§ Exercise directions
Only the pictures are dropped. Restate each line below word for word.

§ Dataset extract
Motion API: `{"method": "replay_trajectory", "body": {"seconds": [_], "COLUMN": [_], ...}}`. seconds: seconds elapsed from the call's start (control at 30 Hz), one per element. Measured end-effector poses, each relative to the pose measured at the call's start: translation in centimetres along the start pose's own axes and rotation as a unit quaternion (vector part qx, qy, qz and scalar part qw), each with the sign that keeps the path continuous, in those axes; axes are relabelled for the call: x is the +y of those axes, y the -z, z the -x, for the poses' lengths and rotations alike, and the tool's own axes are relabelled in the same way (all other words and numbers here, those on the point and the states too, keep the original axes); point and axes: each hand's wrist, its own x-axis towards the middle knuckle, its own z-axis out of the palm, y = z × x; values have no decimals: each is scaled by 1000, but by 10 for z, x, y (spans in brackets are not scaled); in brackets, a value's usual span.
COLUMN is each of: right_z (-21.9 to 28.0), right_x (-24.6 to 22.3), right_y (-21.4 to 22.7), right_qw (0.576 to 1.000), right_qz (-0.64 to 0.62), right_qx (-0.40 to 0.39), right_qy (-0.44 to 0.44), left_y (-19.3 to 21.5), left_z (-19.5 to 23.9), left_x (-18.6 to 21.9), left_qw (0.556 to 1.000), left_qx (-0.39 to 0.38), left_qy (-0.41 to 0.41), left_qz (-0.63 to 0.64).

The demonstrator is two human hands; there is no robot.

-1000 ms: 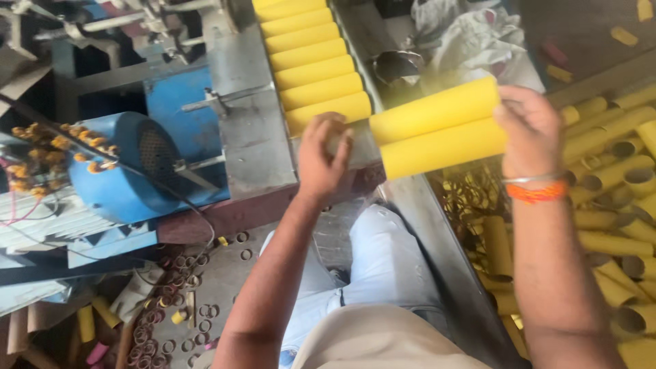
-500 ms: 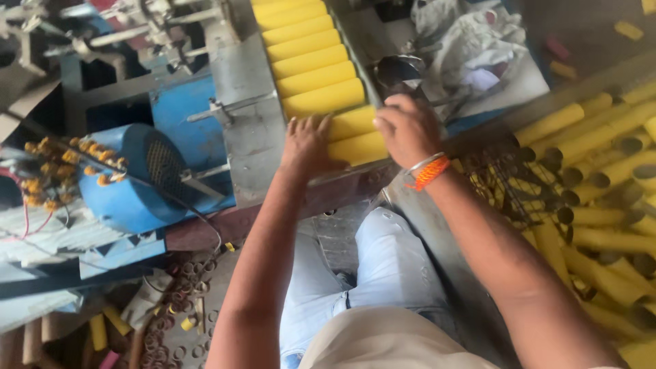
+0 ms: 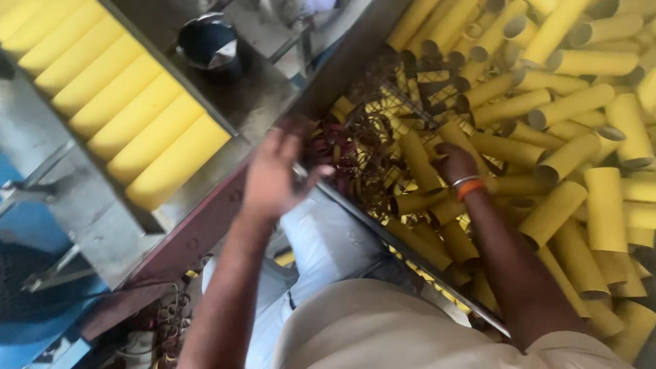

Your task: The person repeatedly picks yellow cylindrical objects from a wire basket and places them onto a conveyor belt. The person handles the cylinders one at a time, moving them from the basket to the belt in a continuous loop.

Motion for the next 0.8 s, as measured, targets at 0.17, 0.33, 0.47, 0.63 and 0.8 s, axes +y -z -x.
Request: {"method": "replay_trajectory", "body": {"seconds": [0.17,0.33,0.47,0.63,0.8], "right_z": [-25,-94,-128,-120,-76], "right_x": [16,11,-5,-30,-50], "right_y": [-38,-43,-43,-37,-13], "right_qw": [977,938,903,896,939], "right_qz": [124,253,266,259,82], "right_qx": [27,-203,-327,-347,-334], "right_qy": [170,119,86,96,-27], "left_y": [-58,-58,-57,-63,-71], "left_z": [-29,-33,-36,-29,-23], "left_x": [36,39,40,34,24], "left_qw": [984,959,948,954,986], "left_qx": [-151,-227,-242,-230,-107], "left_qy": [47,127,155,139,54], "left_qz": [-82,-111,-136,-131,-112]}}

§ Solution
Motion API: `{"method": "replay_trajectory", "body": {"seconds": [_], "COLUMN": [_], ...}}`. seconds: seconds elapsed from the call's start (control at 30 Hz), one per element. Measured end-effector poses, each relative to the pose measured at the call's start: translation in centimetres along the start pose's own axes and rotation as a unit quaternion (vector part qx, qy, qz and scalar part qw), each with the sign that keeps the path continuous, in those axes; axes are relabelled for the call: x is the +y of those axes, y the -z, z the -x, for the poses' lengths and rotations alike, and the tool's own axes are relabelled in the same way (all other words and numbers here, those on the point and the states too, keep the original axes); point and axes: each hand's wrist, its own x-axis towards the middle knuckle, its own z-axis out of the palm, y = z × x; values have no decimals: each is scaled by 1000, but by 10 for z, x, y (spans in brackets are not scaled); in brackets, a value's usual span.
COLUMN is each of: right_z (-21.9 to 28.0), right_x (-24.6 to 22.3), right_y (-21.4 to 22.7), right_qw (0.576 to 1.000), right_qz (-0.64 to 0.62), right_qx (-0.40 to 0.39), right_qy (-0.44 to 0.44), left_y (-19.3 to 21.5), left_z (-19.5 to 23.9), left_x (-18.6 to 21.9), left_qw (0.556 to 1.000), left_qx (-0.39 to 0.38), left_qy (-0.41 to 0.41), left_qz (-0.63 to 0.64).

The demonstrator is two human hands; there is no robot.

-1000 ms: 
-500 ms: 
+0 ms: 

Your task: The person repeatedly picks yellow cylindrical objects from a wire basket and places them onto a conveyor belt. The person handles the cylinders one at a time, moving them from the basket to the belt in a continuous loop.

Motion for the next 0.8 s, as measured, targets at 0.17, 0.33, 0.47, 0.63 and 0.8 s, axes +y -z -x.
Request: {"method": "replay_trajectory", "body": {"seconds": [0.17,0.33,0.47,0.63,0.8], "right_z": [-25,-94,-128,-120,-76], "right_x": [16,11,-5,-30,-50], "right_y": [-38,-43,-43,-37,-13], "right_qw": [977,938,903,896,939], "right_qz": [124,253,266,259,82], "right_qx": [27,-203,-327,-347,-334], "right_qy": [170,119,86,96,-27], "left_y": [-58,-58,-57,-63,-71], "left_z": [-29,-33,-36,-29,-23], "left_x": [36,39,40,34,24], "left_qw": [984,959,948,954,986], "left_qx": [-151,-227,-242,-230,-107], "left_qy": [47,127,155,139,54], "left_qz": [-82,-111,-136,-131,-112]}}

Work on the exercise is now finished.